Having missed the ultimate question Christ was asking him, Pilate proceeds to say the following: “Your own people and chief priests handed you over to me. What is it you have done?”[i] This is clearly not inquisitiveness on the part of the governor, because the charges against Jesus have been presented to him. No, he’s mocking Jesus. He is supposed to be the King of the Jews, and yet it is the Jews who are asking Pilate to execute Him. Pilate is basically taunting, “What kind of lousy king are you?”
Jesus doesn’t reply directly, which is very common for Him. Instead, he says, “My kingdom is not of this world. If it were, my servants would fight to prevent my arrest by the Jewish leaders. But now my kingdom is from another place.”[ii] Again, let’s ask the question, why does Jesus answer the way He does?
He has just asked Pilate a question to determine whether or not Pilate acknowledges Jesus for who He is. As we looked at, Pilate doesn’t recognize Truth as it stands in front of him. Pilate doesn’t even recognize that he should be seeking Truth. So Jesus introduces to Pilate this concept of a heavenly kingdom—a kingdom “not of this world.”
If Jesus was the earthly, solely physical “King of the Jews,” one of two things would happen: The Jews would claim Him as such and not arrest Him in the first place, or His servants—those closest and most loyal to Him—would fight to stave off the uprising and rebellion. This takes us back twenty-five verses, to the Garden, when “a detachment of soldiers and some officials from the chief priests and the Pharisees”[iii] came to arrest Jesus:
Then Simon Peter, who had a sword, drew it and struck the high priest’s servant, cutting off his right ear. (The servant’s name was Malchus.)
Jesus commanded Peter, “Put your sword away!

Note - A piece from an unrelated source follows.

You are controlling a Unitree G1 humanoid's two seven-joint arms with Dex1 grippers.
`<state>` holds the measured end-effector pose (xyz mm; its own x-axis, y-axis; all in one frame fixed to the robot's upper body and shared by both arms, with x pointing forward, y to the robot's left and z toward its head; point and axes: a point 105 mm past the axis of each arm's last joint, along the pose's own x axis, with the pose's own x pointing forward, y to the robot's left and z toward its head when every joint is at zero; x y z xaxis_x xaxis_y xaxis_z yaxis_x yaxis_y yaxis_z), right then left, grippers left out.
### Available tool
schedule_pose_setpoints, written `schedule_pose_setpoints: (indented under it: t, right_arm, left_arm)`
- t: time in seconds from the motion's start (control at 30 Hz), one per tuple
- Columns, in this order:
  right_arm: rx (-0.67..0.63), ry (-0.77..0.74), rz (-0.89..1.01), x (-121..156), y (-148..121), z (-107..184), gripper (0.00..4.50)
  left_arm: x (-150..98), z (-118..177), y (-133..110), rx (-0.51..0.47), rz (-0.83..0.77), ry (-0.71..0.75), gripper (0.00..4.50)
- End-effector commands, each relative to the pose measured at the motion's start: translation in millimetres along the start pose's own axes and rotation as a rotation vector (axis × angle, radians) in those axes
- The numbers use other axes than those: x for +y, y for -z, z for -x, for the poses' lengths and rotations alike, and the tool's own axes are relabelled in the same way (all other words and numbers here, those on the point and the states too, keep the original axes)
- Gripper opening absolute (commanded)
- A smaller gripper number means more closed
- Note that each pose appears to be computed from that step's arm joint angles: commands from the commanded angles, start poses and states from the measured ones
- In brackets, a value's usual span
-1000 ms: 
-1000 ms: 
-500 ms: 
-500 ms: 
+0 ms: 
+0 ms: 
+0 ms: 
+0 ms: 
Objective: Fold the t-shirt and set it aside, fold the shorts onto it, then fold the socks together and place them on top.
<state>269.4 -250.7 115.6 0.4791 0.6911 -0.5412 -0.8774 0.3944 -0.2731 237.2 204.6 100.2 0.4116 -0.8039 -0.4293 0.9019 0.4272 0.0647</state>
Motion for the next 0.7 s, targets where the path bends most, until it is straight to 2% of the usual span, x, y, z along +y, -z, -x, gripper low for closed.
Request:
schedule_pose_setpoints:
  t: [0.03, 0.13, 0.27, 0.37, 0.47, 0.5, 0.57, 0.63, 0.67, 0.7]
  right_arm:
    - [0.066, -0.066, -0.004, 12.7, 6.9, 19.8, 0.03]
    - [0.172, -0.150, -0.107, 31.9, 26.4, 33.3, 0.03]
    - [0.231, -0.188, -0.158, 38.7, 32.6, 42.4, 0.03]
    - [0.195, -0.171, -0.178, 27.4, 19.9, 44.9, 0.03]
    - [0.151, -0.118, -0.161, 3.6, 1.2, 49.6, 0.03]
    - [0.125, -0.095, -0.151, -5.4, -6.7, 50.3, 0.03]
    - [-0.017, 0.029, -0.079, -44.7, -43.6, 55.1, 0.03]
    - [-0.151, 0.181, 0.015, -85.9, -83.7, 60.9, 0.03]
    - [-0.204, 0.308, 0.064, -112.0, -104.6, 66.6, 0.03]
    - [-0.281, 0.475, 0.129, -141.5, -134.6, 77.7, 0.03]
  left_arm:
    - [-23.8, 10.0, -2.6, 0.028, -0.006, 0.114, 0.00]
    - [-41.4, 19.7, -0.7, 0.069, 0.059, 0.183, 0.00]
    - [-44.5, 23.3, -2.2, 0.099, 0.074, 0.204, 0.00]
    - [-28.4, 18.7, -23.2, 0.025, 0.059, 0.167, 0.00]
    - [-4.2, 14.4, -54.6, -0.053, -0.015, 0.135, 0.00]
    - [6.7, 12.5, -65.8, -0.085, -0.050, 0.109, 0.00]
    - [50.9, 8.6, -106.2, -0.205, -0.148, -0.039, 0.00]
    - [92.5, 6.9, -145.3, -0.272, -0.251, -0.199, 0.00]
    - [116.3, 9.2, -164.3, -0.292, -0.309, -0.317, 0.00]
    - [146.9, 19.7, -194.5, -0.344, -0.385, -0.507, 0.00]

Shall I not drink the cup the Father has given me?”[iv]
In Matthew’s Gospel, we read that Jesus also said, “all who draw the sword will die by the sword. Do you think I cannot call on my Father, and he will at once put at my disposal more than twelve legions of angels? But how then would the Scriptures be fulfilled that say it must happen in this way?”[v] Peter, who exhibited great faith by proclaiming Christ’s identity as the Son of God, is also known for showing a very human focus and perspective, perhaps never more so than in Gethsemane. But Jesus’ focus was not on avoiding arrest. It was not on putting down these usurpers to His kingdom. It was not about the physical, but the spiritual. Thus His words to Pilate.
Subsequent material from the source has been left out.